Typically the resort credit posts fairly quickly (like within 5-7 days).  Although some folks on Flyer Talk are having longer time period for any of the credit ($250 resort and $250 airline).  The statement credits (for special things where you have to "add to card") take a little longer, in my experience (except the small business promo- that was fast and sweet).  

Good luck!  Sometimes (doesn't happen often) the resort credit slips through the cracks and you may have to call Amex to have it added.  But unfortunately you'll have to wait until the 14 weeks is up.


----------



## CalGalTraveler

Good point @hurnik My airline credits posted within a week. I will have to call them after 14 weeks. Sigh...I hate babysitting these things. Should be automatic.


----------



## Clifbell

Julian926 said:


> Anyone considering the Amex Hilton Aspire card?  It's automatic Diamond status with loads of benefits.
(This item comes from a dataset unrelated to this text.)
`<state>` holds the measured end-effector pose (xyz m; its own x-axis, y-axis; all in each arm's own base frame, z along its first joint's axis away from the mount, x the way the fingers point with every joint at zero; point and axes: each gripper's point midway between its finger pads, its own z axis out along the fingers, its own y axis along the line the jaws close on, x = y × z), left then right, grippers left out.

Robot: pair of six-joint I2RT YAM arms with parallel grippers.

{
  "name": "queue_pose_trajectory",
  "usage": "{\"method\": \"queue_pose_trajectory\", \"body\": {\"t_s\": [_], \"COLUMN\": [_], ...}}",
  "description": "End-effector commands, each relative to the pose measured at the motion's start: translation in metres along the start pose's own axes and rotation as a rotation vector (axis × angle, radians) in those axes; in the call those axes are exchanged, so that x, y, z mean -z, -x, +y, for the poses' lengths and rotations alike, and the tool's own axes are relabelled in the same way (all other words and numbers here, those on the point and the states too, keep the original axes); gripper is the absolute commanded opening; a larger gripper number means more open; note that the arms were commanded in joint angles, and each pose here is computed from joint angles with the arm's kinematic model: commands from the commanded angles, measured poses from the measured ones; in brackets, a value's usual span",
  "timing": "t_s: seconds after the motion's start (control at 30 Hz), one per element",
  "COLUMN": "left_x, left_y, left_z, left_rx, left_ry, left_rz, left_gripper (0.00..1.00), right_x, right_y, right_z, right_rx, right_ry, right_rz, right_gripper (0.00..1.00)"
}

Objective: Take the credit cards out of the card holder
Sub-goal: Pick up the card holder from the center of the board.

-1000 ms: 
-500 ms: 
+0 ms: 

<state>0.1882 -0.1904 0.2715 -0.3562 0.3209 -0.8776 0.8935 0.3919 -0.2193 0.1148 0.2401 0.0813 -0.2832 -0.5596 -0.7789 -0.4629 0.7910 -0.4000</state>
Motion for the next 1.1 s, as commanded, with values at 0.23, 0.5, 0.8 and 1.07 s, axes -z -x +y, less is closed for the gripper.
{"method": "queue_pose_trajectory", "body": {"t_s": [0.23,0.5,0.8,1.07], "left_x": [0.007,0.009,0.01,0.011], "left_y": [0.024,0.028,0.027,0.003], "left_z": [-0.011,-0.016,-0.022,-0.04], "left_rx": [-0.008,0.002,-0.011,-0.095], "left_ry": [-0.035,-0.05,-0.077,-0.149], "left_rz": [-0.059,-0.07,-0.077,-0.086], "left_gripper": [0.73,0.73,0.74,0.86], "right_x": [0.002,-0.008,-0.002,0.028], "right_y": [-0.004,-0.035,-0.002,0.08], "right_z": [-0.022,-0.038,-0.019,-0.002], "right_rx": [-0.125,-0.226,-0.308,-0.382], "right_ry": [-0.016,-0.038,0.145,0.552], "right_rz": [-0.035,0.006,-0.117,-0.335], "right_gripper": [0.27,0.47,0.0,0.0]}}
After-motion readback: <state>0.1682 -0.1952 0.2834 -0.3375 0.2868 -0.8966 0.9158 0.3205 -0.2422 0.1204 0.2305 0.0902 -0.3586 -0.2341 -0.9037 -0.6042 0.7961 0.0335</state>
However, the $450 annual fee may draw some people away.


I love the Hilton Honors Aspire card.  This is for several reasons.   I can justify the $450 for several reasons;
1) Free breakfast and free dinner (for those that have executive lounges) which can easily be $50/day of value.  If you stay 9 days in a year you paid for your dues
2) I own Hilton Timeshare, so my $2k in maintenance equals 28K in Honors points.  I count that as one free night worth about $150
3) I try to live frugally as best I can, but I love the idea of staying at one of the Hilton exclusive resorts that I would never pay for.  I am staying this year in Dana Point Waldorf Astoria which prices out at $670 on the website, so that more than covers the $450 and it includes free breakfast
4) You get a $250 credit at a resort.  I am staying in Sedona Arizona for a couple nights at the Bell rock resort...  It will cost me less that $100 for the two nights after the credit

So if you travel as I do, you easily earn back more than the $450 for the fee


----------



## brp

CalGalTraveler said:


> Good point @hurnik My airline credits posted within a week. I will have to call them after 14 weeks. Sigh...I hate babysitting these things. Should be automatic.
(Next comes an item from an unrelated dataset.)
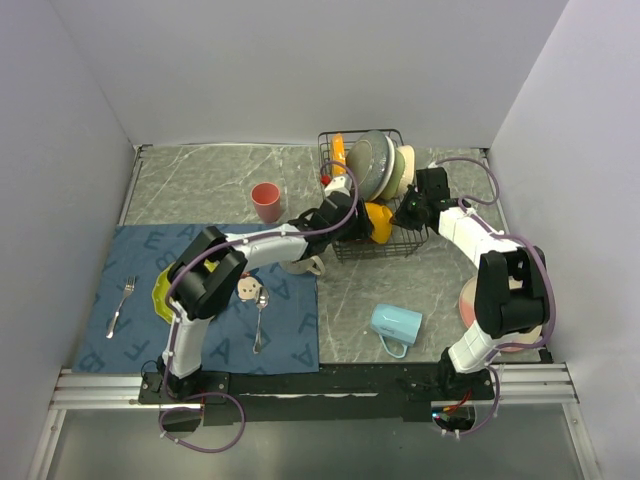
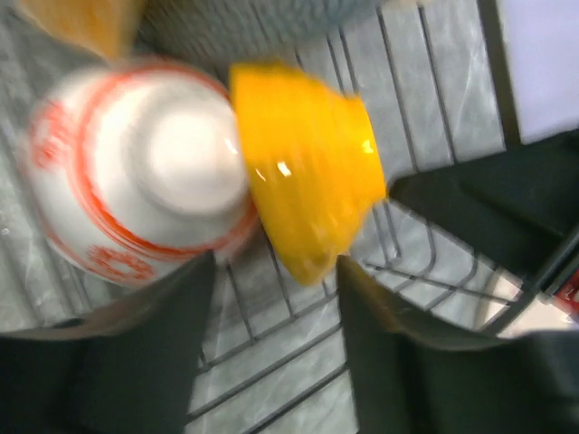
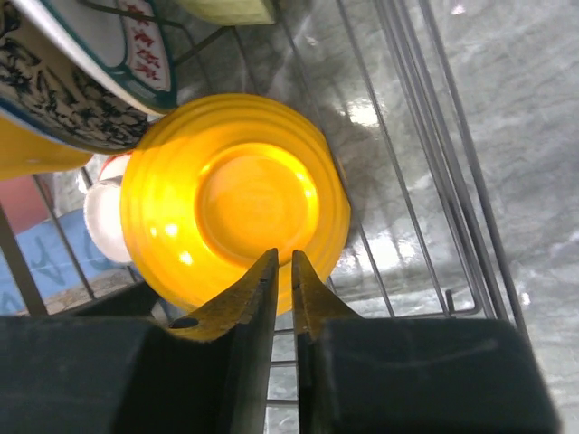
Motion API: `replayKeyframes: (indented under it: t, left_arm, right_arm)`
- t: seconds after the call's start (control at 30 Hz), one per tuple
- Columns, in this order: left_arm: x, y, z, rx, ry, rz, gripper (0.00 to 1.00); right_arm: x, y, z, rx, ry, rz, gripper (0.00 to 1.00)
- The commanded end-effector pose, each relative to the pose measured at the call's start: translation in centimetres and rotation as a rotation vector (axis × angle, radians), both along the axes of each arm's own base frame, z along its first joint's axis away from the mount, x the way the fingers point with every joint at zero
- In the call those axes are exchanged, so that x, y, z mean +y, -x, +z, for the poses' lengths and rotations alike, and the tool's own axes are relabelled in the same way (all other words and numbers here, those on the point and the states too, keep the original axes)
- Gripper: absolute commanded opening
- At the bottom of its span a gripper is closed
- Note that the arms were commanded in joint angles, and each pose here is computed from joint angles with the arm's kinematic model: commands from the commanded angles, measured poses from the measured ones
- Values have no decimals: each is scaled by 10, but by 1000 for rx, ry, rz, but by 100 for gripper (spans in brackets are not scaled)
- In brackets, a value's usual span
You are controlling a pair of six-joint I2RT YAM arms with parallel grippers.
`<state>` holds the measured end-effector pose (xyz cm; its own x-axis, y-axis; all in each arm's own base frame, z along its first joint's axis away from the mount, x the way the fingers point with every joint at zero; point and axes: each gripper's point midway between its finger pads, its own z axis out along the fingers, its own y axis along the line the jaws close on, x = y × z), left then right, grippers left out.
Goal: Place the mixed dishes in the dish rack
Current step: Place the bowl upside down on the dish rack
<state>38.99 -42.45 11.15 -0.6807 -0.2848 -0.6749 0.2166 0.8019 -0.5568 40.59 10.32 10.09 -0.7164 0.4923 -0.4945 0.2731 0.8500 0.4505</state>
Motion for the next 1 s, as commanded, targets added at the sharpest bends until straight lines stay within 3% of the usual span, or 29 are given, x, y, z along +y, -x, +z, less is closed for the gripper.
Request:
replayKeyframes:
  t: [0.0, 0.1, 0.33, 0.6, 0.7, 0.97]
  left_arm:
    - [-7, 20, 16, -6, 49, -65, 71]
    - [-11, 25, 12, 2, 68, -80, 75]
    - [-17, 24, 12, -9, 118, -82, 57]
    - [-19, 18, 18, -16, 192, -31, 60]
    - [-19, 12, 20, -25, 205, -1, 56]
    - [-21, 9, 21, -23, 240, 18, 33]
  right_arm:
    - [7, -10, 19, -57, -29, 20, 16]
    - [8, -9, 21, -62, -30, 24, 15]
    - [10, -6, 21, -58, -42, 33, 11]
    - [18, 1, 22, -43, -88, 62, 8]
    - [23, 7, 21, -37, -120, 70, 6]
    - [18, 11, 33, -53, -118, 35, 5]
It is generally either automatic or FUBARed. Last year, mrs. brp got the "12 week" thing and, of course, it didn't show. She had to deal with supervisors for a while to get someone to fix it. This year it was like 1-2 days for her. It generally doesn't take more than a few days if it works.

I used mine for dining last year due to mine resetting in min-March. I will use this one next January. I've not had problems yet (knock on head).

Cheers.


----------



## CalGalTraveler

brp said:


> It is generally either automatic or FUBARed. Last year, mrs. brp got the "12 week" thing and, of course, it didn't show. She had to deal with supervisors for a while to get someone to fix it. This year it was like 1-2 days for her. It generally doesn't take more than a few days if it works.
> 
> I used mine for dining last year due to mine resetting in min-March. I will use this one next January. I've not had problems yet (knock on head).
> 
> Cheers.



Sadly you are probably right. I did not have issues last year. With Covid is there another way to use this with dining or groceries?  I have an anniversary coming up and I don't relish fighting AMEX city hall...


----------



## brp

CalGalTraveler said:


> Sadly you are probably right. I did not have issues last year. With Covid is there another way to use this with dining or groceries?  I have an anniversary coming up and I don't relish fighting AMEX city hall...
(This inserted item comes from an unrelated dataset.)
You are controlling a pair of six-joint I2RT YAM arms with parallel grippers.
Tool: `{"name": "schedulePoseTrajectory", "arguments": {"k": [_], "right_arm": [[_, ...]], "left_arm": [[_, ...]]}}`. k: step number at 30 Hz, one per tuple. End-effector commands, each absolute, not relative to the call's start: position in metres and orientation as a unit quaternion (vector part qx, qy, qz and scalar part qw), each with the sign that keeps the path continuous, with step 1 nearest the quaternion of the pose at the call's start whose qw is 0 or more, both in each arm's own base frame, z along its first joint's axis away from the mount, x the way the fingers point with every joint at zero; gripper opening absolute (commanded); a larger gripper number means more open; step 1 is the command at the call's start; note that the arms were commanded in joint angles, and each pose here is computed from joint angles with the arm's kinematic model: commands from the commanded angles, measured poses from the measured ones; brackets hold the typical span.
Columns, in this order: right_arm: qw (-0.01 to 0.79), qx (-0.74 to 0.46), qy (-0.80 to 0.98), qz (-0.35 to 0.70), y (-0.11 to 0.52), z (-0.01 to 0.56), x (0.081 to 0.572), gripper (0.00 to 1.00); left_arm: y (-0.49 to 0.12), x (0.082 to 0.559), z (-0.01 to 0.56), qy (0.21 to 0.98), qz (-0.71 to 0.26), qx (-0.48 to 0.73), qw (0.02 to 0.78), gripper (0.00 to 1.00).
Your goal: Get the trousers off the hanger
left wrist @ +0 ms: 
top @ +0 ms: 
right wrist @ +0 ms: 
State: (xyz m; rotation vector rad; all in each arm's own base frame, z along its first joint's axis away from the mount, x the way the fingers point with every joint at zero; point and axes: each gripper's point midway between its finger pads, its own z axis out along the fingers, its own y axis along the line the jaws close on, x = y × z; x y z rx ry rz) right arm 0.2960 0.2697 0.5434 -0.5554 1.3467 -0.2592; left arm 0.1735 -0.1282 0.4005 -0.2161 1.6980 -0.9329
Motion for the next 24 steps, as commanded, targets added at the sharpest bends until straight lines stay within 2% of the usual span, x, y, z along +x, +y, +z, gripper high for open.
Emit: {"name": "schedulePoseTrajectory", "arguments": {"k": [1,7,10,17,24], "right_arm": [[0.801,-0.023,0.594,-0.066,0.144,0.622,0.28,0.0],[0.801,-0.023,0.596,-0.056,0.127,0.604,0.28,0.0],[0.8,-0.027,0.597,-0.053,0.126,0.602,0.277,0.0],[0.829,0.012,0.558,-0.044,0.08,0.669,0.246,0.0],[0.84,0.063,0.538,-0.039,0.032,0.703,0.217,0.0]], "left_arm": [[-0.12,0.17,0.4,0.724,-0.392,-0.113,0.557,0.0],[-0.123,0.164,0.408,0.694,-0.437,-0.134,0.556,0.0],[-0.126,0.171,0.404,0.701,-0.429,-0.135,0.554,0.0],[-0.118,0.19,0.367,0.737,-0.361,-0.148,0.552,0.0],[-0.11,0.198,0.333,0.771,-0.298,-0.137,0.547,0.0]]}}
Given that they've added $220 for the year in free dining already, seems unlikely to me that they'd also let the Resort Credit go that way, too.

Cheers.


----------



## CalGalTraveler

Thanks @brp I thought I missed the memo on resort credits being used for other purposes. I guess I will have to wait and fight AMEX city hall if needed.  We are thinking about adding another Aspire this year but if the resort credit is not posting for our Vegas resort, we may reconsider.


----------



## DEROS

natarajanv said:


> yes, I did. I got the $20 credit this AM. It took 12 days from the posting to receive the credit.
> 
> View attachment 32478


Great.  Amex is weird on how quickly they give a credit.  For example, there was a $10 credit for 1800Flowers over Valentine week.  I got the $10 credit within 12hrs of the flower posting on the account.


----------



## frank808

Looked at my statements. It took Amex anywhere from 7 to 14 days to post the credit.

Sent from my SM-N950U using Tapatalk


----------



## BingoBangoBongo

My $20 dining credit took 11 calendar days.  Still waiting for the Turbo Tax credit.


----------



## letsgobobby

Magus said:


> Agreed it’s a lot less valuable if you have other premium cards unless you travel and stay Hilton hotels a decent chunk (I do for work - well normally i do)


trying to decide if worth it for us. for Aspire we’d use the free night and the resort credit (the latter for the MF at Lagoon) so that makes it break even. airline credit makes it positive expected value but not by much because we live in an airline hub city and have that credit card already so free bags, plus airline has eliminated change fees, i guess the credit would mostly be for meals and snacks. we have two CSR already which has a much better priority pass benefit. but the real competition was going to be the AMEX platinum because of Centurion Lounge Access, if they’d keep them open already! we don’t have CL at our home airport but do at the airport we frequently connect to as well as another frequent destination.

i think it’s worth getting the first year anyway with the 150,000 point bonus... maybe even his and hers.


----------



## brp

letsgobobby said:


> trying to decide if worth it for us. for Aspire we’d use the free night and the resort credit (the latter for the MF at Lagoon) so that makes it break even. airline credit makes it positive expected value but not by much because we live in an airline hub city and have that credit card already so free bags, plus airline has eliminated change fees, i guess the credit would mostly be for meals and snacks. we have two CSR already which has a much better priority pass benefit. but the real competition was going to be the AMEX platinum because of Centurion Lounge Access, if they’d keep them open already! we don’t have CL at our home airport but do at the airport we frequently connect to as well as another frequent destination.
> 
> i think it’s worth getting the first year anyway with the 150,000 point bonus... maybe even his and hers.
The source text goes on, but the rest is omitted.